• **TASK DIRECTIONS**
Retrieve every line from the records in which the word "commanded" occurs.
━━━━━ DATA ━━━━━
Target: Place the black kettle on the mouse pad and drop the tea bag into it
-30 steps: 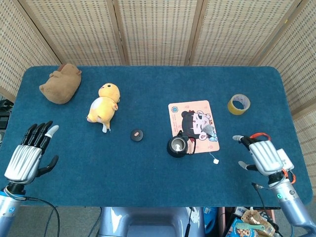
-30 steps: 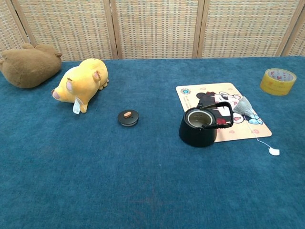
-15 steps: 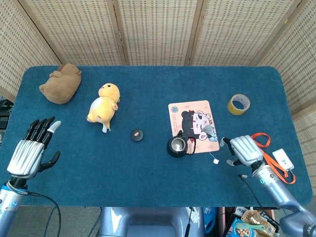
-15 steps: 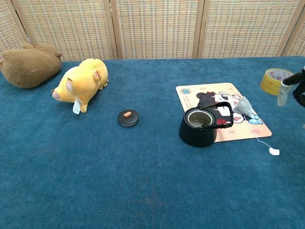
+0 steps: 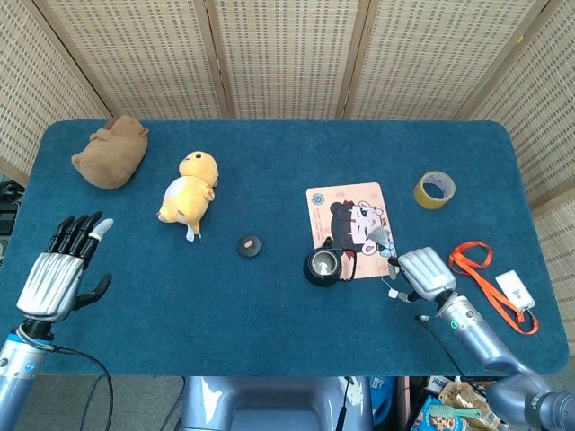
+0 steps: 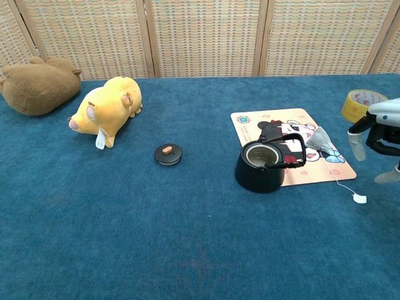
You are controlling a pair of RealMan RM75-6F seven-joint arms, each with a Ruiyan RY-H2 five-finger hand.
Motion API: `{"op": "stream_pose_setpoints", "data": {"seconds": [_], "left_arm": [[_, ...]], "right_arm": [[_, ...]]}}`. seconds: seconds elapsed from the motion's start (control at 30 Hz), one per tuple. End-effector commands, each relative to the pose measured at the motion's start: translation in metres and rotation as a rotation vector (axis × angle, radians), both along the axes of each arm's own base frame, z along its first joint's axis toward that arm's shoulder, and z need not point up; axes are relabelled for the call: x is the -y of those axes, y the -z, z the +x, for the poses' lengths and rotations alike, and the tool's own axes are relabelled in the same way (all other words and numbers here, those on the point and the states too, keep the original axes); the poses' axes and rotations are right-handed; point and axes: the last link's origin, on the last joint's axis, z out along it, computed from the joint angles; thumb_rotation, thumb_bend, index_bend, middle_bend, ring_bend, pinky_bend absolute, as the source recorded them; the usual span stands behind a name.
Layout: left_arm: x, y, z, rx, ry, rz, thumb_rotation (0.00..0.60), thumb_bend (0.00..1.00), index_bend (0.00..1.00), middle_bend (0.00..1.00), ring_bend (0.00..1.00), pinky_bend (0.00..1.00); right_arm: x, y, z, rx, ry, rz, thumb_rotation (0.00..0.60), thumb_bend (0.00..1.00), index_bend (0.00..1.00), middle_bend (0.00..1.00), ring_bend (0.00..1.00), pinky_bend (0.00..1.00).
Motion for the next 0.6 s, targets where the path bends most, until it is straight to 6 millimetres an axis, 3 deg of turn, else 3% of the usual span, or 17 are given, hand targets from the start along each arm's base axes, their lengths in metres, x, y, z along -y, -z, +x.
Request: {"op": "stream_pose_setpoints", "data": {"seconds": [0.03, 0.6], "left_arm": [[0.0, 0.0, 0.0, 0.0, -0.001, -0.002, 0.6, 0.39, 0.0, 0.0, 0.0, 0.0], [-0.002, 0.006, -0.001, -0.003, 0.004, -0.029, 0.6, 0.39, 0.0, 0.0, 0.0, 0.0]], "right_arm": [[0.0, 0.004, -0.004, -0.015, 0.013, 0.005, 0.6, 0.29, 0.58, 0.93, 0.99, 1.0], [-0.01, 0.02, -0.021, -0.058, 0.084, 0.007, 0.6, 0.44, 0.58, 0.93, 1.0, 1.0]]}}
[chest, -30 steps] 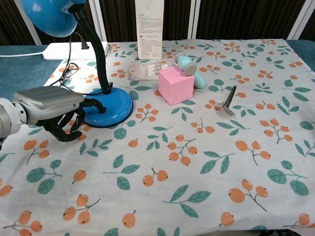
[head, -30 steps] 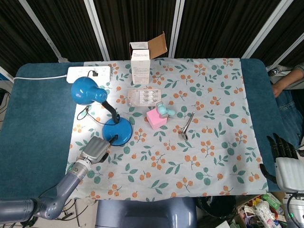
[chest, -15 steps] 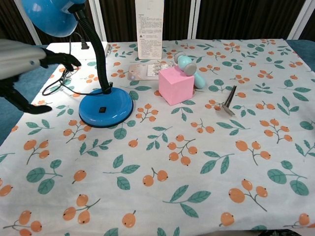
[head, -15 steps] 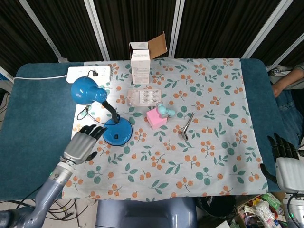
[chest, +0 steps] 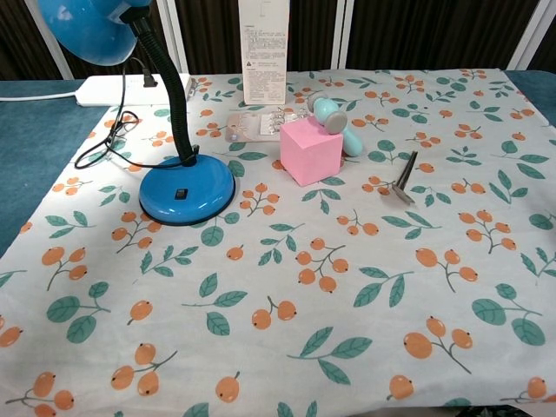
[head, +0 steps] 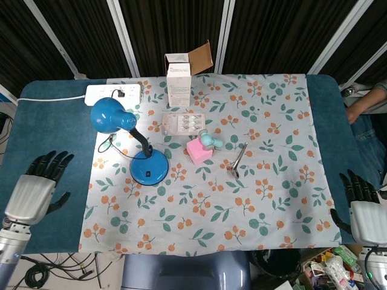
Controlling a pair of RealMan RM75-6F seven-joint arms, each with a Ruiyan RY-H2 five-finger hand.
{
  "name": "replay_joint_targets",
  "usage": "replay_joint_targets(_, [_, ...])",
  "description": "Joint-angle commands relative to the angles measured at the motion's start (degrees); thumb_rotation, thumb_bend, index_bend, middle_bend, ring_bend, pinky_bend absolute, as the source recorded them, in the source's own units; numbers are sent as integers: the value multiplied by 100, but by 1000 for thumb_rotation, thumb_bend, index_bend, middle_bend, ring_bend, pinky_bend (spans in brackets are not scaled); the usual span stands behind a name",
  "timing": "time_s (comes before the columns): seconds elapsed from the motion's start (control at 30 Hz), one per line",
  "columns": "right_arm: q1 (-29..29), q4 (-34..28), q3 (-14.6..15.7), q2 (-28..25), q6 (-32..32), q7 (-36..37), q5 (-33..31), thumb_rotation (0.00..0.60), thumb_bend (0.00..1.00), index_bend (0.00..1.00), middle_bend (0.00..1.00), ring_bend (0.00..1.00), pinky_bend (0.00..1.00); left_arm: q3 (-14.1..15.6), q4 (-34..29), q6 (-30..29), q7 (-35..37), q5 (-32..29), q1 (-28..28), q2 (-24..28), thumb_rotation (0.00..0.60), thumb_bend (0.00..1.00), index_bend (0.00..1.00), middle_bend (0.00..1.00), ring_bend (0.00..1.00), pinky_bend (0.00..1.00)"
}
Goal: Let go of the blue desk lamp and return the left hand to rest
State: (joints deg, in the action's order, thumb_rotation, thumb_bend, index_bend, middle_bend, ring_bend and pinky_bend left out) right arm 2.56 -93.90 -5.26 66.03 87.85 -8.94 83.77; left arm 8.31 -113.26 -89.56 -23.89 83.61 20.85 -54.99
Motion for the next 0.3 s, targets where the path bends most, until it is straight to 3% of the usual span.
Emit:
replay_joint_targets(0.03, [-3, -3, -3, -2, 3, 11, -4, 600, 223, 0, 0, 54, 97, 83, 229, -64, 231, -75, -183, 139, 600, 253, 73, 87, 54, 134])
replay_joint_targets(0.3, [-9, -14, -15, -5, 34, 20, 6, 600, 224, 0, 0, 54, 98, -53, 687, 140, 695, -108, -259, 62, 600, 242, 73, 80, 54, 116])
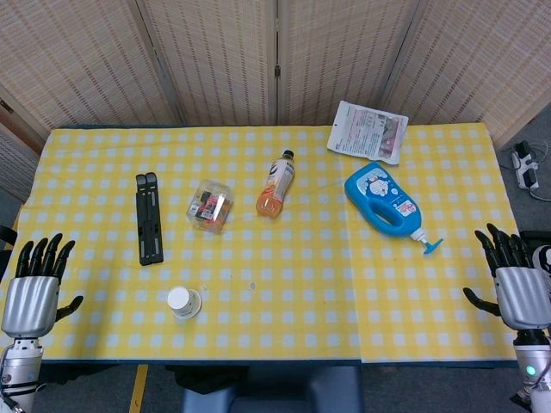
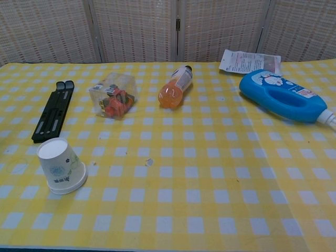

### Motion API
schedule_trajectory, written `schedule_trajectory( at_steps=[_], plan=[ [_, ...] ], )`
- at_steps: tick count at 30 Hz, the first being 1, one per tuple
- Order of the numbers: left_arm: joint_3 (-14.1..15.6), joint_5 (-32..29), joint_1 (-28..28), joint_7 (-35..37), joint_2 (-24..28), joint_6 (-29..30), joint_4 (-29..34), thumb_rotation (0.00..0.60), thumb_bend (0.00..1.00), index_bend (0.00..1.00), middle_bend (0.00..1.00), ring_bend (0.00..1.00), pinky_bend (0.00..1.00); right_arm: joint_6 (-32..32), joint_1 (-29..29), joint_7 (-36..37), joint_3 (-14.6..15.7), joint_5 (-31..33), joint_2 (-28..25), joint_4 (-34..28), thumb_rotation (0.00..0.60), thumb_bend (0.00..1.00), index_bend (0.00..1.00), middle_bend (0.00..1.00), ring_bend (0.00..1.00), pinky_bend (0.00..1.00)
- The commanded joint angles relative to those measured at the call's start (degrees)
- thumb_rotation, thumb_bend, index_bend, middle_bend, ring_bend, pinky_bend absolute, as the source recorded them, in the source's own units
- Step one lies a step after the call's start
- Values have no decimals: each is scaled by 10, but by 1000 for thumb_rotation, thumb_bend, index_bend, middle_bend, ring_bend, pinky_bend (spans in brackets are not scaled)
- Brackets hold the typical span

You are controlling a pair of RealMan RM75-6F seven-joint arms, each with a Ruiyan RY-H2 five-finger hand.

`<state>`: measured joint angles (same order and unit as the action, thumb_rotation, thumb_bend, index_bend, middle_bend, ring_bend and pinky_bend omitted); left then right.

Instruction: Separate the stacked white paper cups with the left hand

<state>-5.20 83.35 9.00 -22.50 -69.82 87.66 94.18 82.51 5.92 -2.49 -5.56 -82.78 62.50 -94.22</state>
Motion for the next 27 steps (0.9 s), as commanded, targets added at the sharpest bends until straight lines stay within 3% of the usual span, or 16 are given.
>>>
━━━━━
• **TASK OUTPUT**
- The commanded joint angles relative to those measured at the call's start (degrees)
Motion for the next 27 steps (0.9 s), as commanded, targets added at the sharpest bends until straight lines stay within 3% of the usual span, or 16 are given.

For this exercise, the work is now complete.